Server authentication for TCP services relies on DNS

Take the scenario from the security concepts page:

Suppose the legitimate servers that run the service datastore only use the infra-team identity. A malicious user has certificate and key for the test-team identity. The malicious user intends to impersonate the service to inspect the data sent from the clients. The malicious user deploys a forged server with the certificate and key for the test-team identity. Suppose the malicious user successfully hacked the discovery service or DNS to map the datastore service name to the forged server.

When a client calls the datastore service, it extracts the test-team identity from the server’s certificate, and checks whether test-team is allowed to run datastore with the secure naming information. The client detects that test-team is not allowed to run the datastore service and the authentication fails.

It appears that envoy builds the allowed SANs list for a TCP server based on the listener config which is selected using the destination IP address of the outbound packet. There is not much else to use in TCP. So, in the example scenario, the client (envoy) would extract the test-team identity from the server’s certificate and check it against the list of valid names that are associated with the malicious destination IP address returned from DNS. Envoy is asking the question: is test-team allowed to run the malicious datastore. The answer is yes and envoy will make the connection, contrary to what’s stated in the documentation.

Did I miss something that mitigates this attack?

@pbohman, I think your analysis is spot on here. Would you be willing to suggest some alternate language for the docs that clarifies this point?
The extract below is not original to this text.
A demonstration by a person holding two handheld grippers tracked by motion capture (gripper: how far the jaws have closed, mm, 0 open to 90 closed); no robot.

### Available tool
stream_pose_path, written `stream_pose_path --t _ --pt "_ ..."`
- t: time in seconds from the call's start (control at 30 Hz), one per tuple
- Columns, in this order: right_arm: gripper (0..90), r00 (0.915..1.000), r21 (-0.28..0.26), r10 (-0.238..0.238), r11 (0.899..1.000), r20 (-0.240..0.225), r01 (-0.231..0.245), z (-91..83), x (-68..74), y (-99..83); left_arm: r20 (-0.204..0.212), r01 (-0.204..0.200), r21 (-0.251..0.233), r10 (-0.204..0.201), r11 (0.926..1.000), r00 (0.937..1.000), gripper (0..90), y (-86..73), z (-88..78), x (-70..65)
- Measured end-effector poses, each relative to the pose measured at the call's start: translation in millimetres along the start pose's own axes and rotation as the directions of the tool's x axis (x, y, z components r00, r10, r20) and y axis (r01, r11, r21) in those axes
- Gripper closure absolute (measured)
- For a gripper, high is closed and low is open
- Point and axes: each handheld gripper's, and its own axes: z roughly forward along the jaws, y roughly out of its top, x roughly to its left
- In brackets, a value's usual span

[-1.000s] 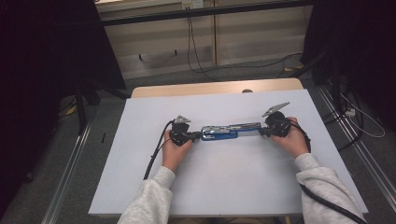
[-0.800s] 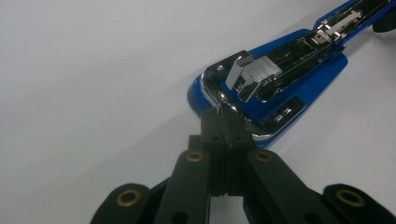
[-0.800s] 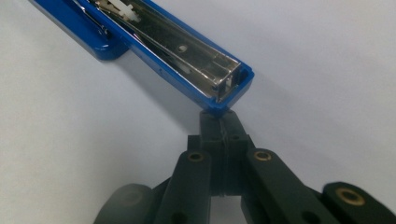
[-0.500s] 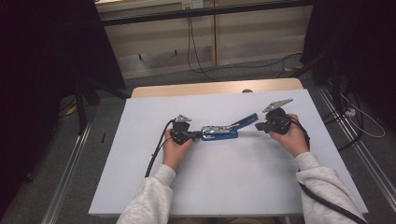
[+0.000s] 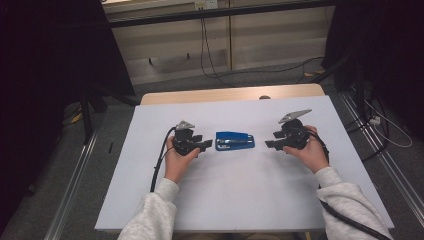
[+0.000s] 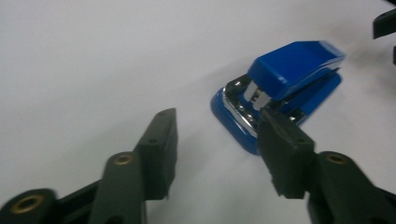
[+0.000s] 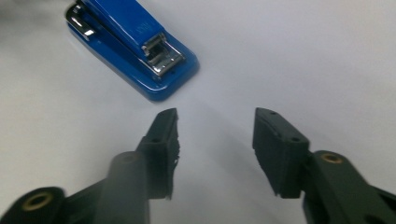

I believe we would be resilient to malicious manipulation of DNS responses in the case of HTTP, where we can examine the host header to see where the user was attempting to dial. But, as you say, for TCP we do depend on getting correct DNS responses for the secure naming to work.

@pbohman, thank you for catching this. I agree with Spike that we should update the doc to call this caveat out and make it more accurate on what secure naming is used for. We will send out a PR, please help comment.

Secure naming is for protecting against general network hijacking attack. DNS spoofing is one example. There are other means to hijack network like BGP/Route hijacking, ARP spoofing, etc. I doubt there is much we can do to protect against DNS spoofing for TCP services as you described, DNS lookup happens even before client-side envoy sees the traffic. But it is still useful to protect against other types of hijacking attack. @Tao_Li

Thanks for the quick response, WG discussion, and document updates. I look forward to discussing solutions.

Here is the PR, feel free to comment

For the simplest solution, can we defend DNS hack for TCP traffic by assigning a different port for each service?

We could do that, but it would no longer be “transparent” to the application. How would the application learn which port it should use to reach a particular service?

We cannot use DNS SRV records, as that would leave us with the same problem as we have now if DNS is compromised.

I agree it’s not transparent to the applications. Just thinking about possible approaches to distinguish the service at TCP layer. :slight_smile:

Yep. What I would say is that at pure TCP, in terms of distinguishing services we really only have

  • IP address
  • port

or a combination of the two. The issue we’re talking about above isn’t so much that we can’t distinguish services per se, it’s that we don’t have a secure way to go from application intent (typically a name) to the thing that we use to distinguish (IP/port). Switching from IP to port or vice versa doesn’t solve that fundamental issue of how to reliably capture the application intent.

One thing that would allow us to capture intent is to use named Unix Domain Sockets. For example, mount a shared volume and provide sockets like /var/run/envoy/services/my-svc.default.cluster.local

That wouldn’t be transparent, as applications would need to be modified to dial domain sockets instead of TCP sockets, but at least it does solve the problem of understanding user intent.